Assignment> Only the lines below from the one containing "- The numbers" to the one containing "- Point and" should be repeated, both included and unchanged.

Working data>
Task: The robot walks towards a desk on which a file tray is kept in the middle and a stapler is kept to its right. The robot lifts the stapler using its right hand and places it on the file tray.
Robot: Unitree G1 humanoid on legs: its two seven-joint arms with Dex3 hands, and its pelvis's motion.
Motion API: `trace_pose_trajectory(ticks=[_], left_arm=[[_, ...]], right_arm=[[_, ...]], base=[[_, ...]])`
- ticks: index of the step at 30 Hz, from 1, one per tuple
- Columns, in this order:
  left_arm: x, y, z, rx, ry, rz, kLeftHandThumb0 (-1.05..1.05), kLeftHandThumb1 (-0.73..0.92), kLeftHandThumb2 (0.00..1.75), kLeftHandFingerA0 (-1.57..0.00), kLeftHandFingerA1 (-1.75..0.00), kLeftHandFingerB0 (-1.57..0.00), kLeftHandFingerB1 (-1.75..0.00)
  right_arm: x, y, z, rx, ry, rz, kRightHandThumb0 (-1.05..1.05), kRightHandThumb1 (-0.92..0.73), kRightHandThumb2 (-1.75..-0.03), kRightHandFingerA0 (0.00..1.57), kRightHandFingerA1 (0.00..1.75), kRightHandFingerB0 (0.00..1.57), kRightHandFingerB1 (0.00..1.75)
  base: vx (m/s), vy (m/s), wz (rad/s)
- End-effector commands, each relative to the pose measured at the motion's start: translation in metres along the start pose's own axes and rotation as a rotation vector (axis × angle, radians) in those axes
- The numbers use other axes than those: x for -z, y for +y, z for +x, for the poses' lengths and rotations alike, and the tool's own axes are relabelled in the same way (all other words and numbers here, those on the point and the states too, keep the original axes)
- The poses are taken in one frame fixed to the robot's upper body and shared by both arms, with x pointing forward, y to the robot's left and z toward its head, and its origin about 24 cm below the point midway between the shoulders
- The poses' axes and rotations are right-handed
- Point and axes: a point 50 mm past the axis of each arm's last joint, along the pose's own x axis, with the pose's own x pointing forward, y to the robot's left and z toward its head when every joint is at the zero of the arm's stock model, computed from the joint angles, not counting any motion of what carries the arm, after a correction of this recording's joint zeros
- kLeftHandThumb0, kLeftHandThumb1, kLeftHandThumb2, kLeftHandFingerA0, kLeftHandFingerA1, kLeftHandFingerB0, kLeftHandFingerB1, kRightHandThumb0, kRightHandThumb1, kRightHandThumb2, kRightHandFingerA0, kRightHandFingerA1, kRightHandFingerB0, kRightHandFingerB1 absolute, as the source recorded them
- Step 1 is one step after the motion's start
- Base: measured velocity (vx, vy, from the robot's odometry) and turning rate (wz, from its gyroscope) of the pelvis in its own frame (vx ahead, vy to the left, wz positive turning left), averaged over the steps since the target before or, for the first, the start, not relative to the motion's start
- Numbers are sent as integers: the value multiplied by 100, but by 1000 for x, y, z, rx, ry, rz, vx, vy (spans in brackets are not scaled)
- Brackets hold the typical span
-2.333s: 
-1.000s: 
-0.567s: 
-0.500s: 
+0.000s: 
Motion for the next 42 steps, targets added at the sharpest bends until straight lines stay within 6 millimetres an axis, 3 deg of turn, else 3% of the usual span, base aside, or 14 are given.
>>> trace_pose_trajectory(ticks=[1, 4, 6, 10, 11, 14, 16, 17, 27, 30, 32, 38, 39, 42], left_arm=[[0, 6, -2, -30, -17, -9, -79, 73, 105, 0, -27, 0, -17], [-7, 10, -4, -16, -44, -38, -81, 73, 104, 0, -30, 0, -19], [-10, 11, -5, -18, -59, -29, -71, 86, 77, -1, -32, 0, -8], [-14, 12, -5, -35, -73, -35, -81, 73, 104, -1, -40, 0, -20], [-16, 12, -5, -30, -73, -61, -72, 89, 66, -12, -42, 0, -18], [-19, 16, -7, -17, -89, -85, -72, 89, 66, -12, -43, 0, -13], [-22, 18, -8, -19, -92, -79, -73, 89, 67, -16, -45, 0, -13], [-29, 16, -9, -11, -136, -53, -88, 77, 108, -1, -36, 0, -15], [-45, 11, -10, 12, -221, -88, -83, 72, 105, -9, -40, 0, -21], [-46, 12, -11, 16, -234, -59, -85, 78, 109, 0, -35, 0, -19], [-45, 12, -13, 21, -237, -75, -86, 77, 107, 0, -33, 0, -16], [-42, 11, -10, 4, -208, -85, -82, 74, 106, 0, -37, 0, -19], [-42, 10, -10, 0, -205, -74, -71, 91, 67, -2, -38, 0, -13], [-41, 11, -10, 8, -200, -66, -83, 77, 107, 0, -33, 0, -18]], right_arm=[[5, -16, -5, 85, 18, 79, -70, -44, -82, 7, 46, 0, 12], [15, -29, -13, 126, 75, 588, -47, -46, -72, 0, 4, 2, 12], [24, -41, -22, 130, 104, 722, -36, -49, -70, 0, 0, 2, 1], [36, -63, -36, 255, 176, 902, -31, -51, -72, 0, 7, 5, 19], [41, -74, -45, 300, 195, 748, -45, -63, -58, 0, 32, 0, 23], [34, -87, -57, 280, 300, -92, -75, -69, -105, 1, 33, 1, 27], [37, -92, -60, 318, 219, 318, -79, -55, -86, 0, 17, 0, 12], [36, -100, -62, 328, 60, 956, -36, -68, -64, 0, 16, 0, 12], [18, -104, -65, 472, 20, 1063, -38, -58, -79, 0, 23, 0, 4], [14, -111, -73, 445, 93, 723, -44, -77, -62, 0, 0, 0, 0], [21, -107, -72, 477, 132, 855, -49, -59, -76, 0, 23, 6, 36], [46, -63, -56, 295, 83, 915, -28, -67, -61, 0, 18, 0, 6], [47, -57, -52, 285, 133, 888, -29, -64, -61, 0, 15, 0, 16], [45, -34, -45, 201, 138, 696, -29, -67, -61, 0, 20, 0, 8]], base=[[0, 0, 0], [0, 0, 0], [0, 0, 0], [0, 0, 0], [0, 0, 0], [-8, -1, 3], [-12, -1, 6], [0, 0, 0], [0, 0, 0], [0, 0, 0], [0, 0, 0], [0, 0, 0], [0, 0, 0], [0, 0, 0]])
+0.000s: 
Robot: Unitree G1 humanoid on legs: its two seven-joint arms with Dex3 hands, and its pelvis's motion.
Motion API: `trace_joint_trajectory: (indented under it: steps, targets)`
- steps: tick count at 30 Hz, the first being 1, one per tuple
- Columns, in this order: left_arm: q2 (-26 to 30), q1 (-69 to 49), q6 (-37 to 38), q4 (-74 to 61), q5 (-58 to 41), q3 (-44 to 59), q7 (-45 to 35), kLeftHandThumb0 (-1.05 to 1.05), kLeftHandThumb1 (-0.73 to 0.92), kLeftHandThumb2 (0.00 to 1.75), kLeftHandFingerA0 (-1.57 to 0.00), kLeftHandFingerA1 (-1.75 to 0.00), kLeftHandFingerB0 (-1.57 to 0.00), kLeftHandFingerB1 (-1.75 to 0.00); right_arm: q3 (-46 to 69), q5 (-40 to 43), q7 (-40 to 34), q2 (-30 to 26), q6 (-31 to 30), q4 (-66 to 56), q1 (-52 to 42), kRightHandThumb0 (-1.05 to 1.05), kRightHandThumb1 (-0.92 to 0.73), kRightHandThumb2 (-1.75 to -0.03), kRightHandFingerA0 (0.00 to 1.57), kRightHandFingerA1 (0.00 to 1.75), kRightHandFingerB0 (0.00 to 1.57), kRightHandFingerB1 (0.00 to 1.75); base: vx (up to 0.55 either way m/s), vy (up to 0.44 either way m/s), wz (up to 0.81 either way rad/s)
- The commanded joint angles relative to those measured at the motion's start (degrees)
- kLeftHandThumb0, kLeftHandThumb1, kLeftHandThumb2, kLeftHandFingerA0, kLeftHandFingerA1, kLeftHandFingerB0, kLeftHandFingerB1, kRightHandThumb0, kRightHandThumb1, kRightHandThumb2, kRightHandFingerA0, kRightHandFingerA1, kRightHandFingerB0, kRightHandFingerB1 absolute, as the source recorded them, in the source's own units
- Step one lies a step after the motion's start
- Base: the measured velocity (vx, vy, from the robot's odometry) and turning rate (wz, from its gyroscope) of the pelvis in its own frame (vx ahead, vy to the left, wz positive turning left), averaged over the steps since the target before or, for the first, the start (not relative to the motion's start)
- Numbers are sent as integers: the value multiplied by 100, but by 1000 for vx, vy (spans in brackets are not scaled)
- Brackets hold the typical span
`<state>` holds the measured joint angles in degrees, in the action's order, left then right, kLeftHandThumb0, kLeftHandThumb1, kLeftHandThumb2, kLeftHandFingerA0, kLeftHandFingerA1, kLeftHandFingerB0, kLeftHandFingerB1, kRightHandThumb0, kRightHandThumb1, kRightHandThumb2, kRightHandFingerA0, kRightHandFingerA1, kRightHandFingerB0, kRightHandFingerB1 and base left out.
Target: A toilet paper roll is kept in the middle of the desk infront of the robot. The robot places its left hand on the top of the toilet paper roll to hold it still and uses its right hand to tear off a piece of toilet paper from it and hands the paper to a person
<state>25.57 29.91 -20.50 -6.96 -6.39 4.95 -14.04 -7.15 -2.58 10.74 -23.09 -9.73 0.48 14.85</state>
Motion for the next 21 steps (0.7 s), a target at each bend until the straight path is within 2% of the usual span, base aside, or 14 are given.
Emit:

Answer to the exercise>
- The numbers use other axes than those: x for -z, y for +y, z for +x, for the poses' lengths and rotations alike, and the tool's own axes are relabelled in the same way (all other words and numbers here, those on the point and the states too, keep the original axes)
- The poses are taken in one frame fixed to the robot's upper body and shared by both arms, with x pointing forward, y to the robot's left and z toward its head, and its origin about 24 cm below the point midway between the shoulders
- The poses' axes and rotations are right-handed
- Point and axes: a point 50 mm past the axis of each arm's last joint, along the pose's own x axis, with the pose's own x pointing forward, y to the robot's left and z toward its head when every joint is at the zero of the arm's stock model, computed from the joint angles, not counting any motion of what carries the arm, after a correction of this recording's joint zeros

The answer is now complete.